- Alta do diesel, aliada a instabilidades globais, acelera a adoção de tecnologia e leva o setor de transporte a operar com gestão de dados em tempo real.
- O Guia de Tendências de Gestão de Frotas e Logística 2026 aponta que noventa por cento das empresas priorizam a redução de custos.
- Quarenta e quatro por cento? (corrigir) Não — sessenta e quatro vírgula um por cento estão retomando a gestão de frotas próprias para recuperar controle operacional e reduzir exposição a oscilações externas.
- Videotelemetria já está presente em mais de setenta e três por cento das operações, ajudando a corrigir desvios na condução e a reduzir o consumo de combustível em até quarenta por cento.
- Em termos de segurança, o uso de soluções preventivas pode reduzir tombamentos em até oitenta por cento e acidentes em até noventa e três por cento; ainda há desafios de integração, com cerca de trinta e cinco por cento das empresas operando com processos manuais ou sistemas isolados e apenas vinte e sete por cento com gestão integrada de dados; o setor caminha para gestão por exceção.
A alta do diesel, aliada a instabilidades globais, acelera mudanças estruturais no transporte brasileiro. Empresas buscam eficiência e passam a apostar em gestão orientada por dados para manter a operação estável.

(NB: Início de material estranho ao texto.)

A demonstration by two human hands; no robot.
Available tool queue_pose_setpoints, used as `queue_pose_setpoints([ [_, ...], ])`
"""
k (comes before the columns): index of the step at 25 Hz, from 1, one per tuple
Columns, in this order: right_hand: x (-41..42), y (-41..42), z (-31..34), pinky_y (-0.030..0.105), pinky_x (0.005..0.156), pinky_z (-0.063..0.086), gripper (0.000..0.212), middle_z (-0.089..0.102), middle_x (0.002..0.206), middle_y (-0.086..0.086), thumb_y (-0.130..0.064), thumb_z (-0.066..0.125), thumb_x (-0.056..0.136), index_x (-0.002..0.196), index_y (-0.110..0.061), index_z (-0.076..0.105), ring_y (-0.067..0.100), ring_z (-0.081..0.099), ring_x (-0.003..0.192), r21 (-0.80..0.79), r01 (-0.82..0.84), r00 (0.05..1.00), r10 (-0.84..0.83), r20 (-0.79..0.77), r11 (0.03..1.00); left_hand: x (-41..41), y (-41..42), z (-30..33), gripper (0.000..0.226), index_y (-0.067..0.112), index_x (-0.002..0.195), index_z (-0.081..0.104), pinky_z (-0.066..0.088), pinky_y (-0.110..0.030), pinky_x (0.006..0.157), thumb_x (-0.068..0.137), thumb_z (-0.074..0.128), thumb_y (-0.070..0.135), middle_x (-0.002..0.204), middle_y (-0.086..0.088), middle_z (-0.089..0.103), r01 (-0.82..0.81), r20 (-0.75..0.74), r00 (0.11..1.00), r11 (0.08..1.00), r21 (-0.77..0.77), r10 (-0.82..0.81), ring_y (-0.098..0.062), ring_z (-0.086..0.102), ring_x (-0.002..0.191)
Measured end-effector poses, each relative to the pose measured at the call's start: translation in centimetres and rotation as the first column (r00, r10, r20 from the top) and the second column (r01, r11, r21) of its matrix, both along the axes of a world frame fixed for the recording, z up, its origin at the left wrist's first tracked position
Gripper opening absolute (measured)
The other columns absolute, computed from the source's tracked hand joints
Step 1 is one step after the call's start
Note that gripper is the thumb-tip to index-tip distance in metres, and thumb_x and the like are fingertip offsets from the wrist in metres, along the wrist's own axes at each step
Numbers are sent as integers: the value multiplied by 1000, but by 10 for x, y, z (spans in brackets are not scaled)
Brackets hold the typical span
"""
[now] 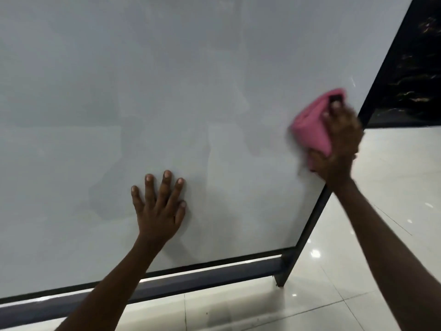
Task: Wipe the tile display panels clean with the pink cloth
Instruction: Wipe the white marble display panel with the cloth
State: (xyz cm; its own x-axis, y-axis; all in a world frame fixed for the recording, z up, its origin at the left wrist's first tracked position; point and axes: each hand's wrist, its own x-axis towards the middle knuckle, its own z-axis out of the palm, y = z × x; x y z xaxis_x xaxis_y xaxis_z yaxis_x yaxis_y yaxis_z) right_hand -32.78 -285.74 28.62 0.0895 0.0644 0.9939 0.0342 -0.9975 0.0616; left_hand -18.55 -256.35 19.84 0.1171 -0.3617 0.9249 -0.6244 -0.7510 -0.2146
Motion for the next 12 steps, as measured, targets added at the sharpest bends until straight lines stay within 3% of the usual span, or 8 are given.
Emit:
queue_pose_setpoints([
  [3, -3, -60, 12, 46, 113, 29, 53, 42, 144, 24, -31, 43, 92, 142, -12, 41, 41, 40, 133, 252, 61, 990, -91, 110, 966, 15, -9, 1, 58, 16, 155, 22, 2, -56, 118, 102, 24, 40, 163, -9, 11, -17, 99, 995, 998, -68, 24, -36, 5, 149],
  [5, 17, -13, -34, 53, 101, 40, 58, 47, 135, 24, -48, 40, 96, 148, -24, 33, 41, 47, 122, 410, 31, 998, -51, 36, 911, 11, -8, -5, 57, 16, 154, 23, 2, -56, 118, 103, 24, 40, 162, -9, 12, -7, 109, 994, 997, -74, 15, -37, 6, 149],
  [6, 24, 25, -71, 49, 93, 43, 60, 47, 130, 18, -53, 39, 95, 148, -27, 29, 37, 50, 114, 401, 16, 999, -1, -38, 916, 9, -7, -7, 57, 16, 154, 23, 1, -56, 118, 103, 24, 39, 162, -9, 12, -1, 110, 994, 997, -78, 9, -37, 6, 149],
  [7, 31, 63, -110, 42, 89, 44, 58, 46, 126, 12, -47, 43, 94, 147, -27, 30, 34, 48, 110, 272, -8, 990, 46, -132, 962, 10, -6, -7, 57, 16, 154, 23, 1, -56, 118, 103, 24, 39, 162, -9, 11, -11, 108, 994, 997, -73, 19, -37, 6, 149],
  [8, 33, 95, -141, 37, 87, 44, 58, 46, 129, 4, -36, 50, 89, 144, -27, 35, 30, 46, 114, 7, -40, 948, 40, -317, 999, 11, -5, -5, 57, 16, 154, 23, 1, -56, 118, 103, 24, 39, 162, -9, 11, -12, 101, 995, 998, -61, 18, -37, 5, 149],
  [10, 26, 129, -176, 35, 92, 42, 63, 45, 143, -10, -18, 58, 80, 141, -28, 43, 21, 38, 133, -490, -197, 821, -130, -556, 849, 9, -5, 2, 57, 16, 155, 22, 1, -56, 118, 102, 25, 39, 163, -9, 11, -11, 94, 995, 999, -53, 16, -36, 4, 149],
  [11, 26, 119, -177, 36, 95, 38, 62, 45, 147, -12, -13, 56, 83, 141, -29, 44, 18, 36, 137, -587, -262, 792, -177, -585, 766, 7, -5, 5, 57, 17, 155, 21, 0, -55, 118, 102, 27, 39, 163, -8, 9, -1, 77, 997, 998, -61, 5, -35, 2, 149],
  [12, 21, 105, -158, 37, 96, 38, 55, 48, 146, -11, -10, 49, 89, 141, -28, 44, 17, 38, 135, -572, -274, 797, -151, -585, 773, 2, -4, 4, 58, 18, 155, 20, -2, -54, 118, 102, 29, 37, 163, -6, 7, 32, 32, 999, 997, -72, -30, -33, 0, 149],
])
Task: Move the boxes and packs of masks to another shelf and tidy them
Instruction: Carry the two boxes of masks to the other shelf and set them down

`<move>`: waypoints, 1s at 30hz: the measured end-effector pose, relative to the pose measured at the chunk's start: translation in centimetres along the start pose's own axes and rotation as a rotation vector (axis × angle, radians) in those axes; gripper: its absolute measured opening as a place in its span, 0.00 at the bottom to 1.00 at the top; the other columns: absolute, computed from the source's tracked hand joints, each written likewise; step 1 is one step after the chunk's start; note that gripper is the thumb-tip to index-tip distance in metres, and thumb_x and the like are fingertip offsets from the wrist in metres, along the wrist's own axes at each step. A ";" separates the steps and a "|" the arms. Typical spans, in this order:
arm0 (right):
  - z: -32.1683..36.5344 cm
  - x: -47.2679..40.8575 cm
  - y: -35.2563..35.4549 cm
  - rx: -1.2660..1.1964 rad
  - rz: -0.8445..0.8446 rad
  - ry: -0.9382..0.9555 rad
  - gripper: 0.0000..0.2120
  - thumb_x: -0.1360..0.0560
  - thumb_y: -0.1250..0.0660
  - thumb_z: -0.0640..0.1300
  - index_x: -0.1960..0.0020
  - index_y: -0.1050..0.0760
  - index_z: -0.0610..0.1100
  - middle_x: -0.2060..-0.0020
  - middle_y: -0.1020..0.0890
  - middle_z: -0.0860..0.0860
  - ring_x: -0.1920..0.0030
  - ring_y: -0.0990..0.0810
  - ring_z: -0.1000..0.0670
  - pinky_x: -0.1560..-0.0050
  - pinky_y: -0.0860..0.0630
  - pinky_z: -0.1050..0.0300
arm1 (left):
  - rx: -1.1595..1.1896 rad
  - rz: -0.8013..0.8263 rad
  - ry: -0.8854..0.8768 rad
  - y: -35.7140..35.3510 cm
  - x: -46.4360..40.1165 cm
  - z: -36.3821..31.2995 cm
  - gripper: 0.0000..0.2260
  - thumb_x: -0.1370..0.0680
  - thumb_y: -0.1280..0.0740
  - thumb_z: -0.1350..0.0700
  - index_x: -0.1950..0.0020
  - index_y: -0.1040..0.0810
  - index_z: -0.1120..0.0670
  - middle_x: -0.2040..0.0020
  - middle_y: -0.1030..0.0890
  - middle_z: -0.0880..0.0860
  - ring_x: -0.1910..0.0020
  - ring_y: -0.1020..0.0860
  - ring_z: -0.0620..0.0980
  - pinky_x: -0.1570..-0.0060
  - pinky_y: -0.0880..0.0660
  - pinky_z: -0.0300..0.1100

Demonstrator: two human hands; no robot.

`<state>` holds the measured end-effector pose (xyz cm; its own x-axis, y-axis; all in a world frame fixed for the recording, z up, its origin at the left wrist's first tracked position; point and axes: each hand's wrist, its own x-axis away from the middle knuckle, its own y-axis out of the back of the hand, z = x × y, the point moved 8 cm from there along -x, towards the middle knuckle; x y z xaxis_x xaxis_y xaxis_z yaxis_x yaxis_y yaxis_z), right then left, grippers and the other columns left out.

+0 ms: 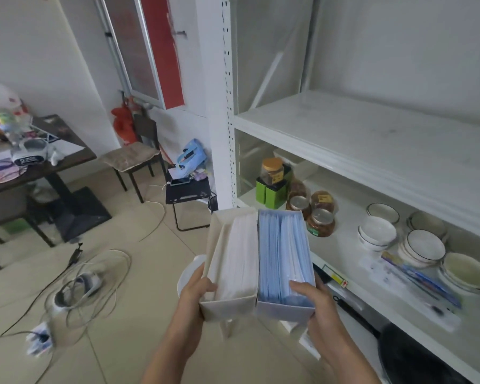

Dados do Guia de Tendências de Gestão de Frotas e Logística 2026, da Platform Science, indicam que 90% das empresas priorizam a redução de custos. Além disso, 64,1% estão retomando frotas próprias para ganhar controle operacional.
Segundo Rony Neri, diretor-executivo LATAM da Platform Science, o setor enfrenta uma inflação logística que afeta a rentabilidade. O diesel tornou o principal componente entre lucro e prejuízo.
Do rastreamento à gestão preditiva
A evolução envolve migração do rastreamento tradicional para a gestão de dados em tempo real. A videotelemetria já está presente em 73% das operações, ajudando a corrigir desvios durante a jornada.
Os ganhos, segundo o estudo, podem reduzir o consumo de combustível em até 40% e diminuir a ociosidade do motor. A segurança também é impactada pela implementação de soluções preventivas.
Ainda há entraves na integração de sistemas. Cerca de 35% das empresas mantêm processos manuais ou sistemas isolados, enquanto 27% contam com gestão de dados totalmente integrada.
Gestão por exceção
O setor avança para um modelo em que plataformas acionam gestores apenas diante de desvios críticos. A tendência é que segurança, produtividade e custos passem a atuar de forma complementar.
O relatório aponta que, apesar dos avanços, a transformação depende de maior integração de dados e de adoção de tecnologias de gestão preditiva em escala.